EXERCISE:
Lines from the listing below that contain the string "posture" are to be reported.
• • • • •
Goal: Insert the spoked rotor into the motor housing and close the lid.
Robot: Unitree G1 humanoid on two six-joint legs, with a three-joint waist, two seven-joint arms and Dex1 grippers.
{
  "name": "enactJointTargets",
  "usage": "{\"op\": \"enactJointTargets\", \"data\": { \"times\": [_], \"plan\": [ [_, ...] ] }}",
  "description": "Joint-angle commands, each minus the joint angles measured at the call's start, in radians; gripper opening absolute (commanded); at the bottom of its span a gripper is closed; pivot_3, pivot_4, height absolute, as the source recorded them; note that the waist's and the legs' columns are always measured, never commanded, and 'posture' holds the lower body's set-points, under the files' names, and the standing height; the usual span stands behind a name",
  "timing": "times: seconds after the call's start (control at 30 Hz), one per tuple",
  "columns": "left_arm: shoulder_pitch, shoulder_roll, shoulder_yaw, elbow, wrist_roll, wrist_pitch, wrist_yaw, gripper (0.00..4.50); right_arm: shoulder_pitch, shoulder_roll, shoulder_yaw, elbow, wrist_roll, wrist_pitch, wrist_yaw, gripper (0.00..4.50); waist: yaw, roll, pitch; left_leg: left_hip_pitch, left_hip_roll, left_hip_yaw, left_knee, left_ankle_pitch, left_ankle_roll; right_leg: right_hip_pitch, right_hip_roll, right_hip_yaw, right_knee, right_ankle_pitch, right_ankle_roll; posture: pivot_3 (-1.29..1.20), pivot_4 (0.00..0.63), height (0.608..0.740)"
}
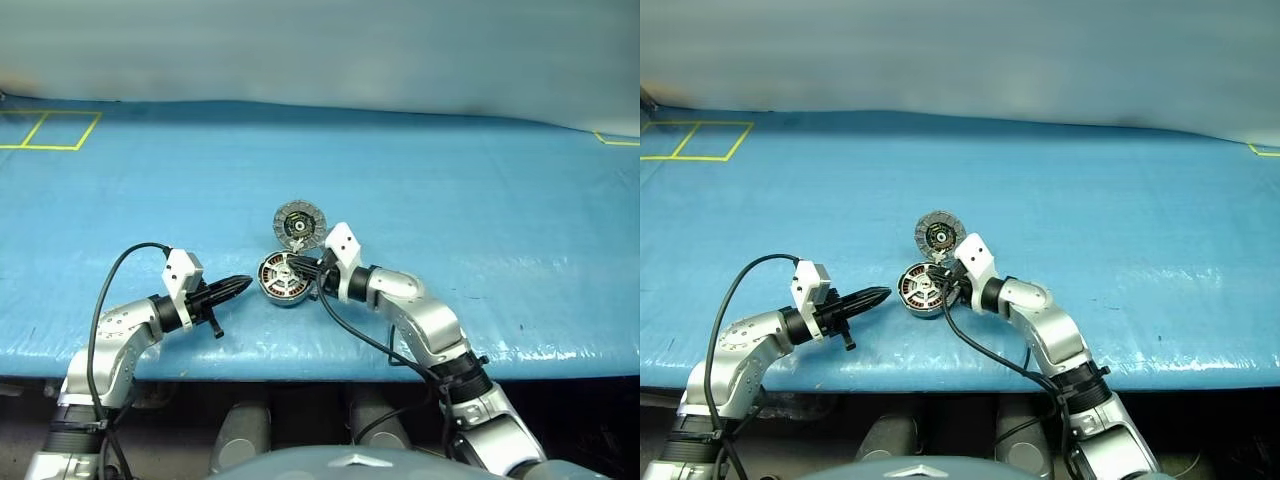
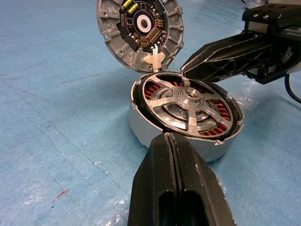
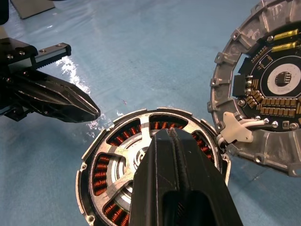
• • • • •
SOLUTION BELOW:
  "description": "Joint-angle commands, each minus the joint angles measured at the call's start, in radians; gripper opening absolute (commanded); at the bottom of its span a gripper is closed; pivot_3, pivot_4, height absolute, as the source recorded them; note that the waist's and the legs' columns are always measured, never commanded, and 'posture' holds the lower body's set-points, under the files' names, and the standing height; the usual span stands behind a name",
  "columns": "left_arm: shoulder_pitch, shoulder_roll, shoulder_yaw, elbow, wrist_roll, wrist_pitch, wrist_yaw, gripper (0.00..4.50); right_arm: shoulder_pitch, shoulder_roll, shoulder_yaw, elbow, wrist_roll, wrist_pitch, wrist_yaw, gripper (0.00..4.50); waist: yaw, roll, pitch; left_leg: left_hip_pitch, left_hip_roll, left_hip_yaw, left_knee, left_ankle_pitch, left_ankle_roll; right_leg: right_hip_pitch, right_hip_roll, right_hip_yaw, right_knee, right_ankle_pitch, right_ankle_roll; posture: pivot_3 (-1.29..1.20), pivot_4 (0.00..0.63), height (0.608..0.740)"

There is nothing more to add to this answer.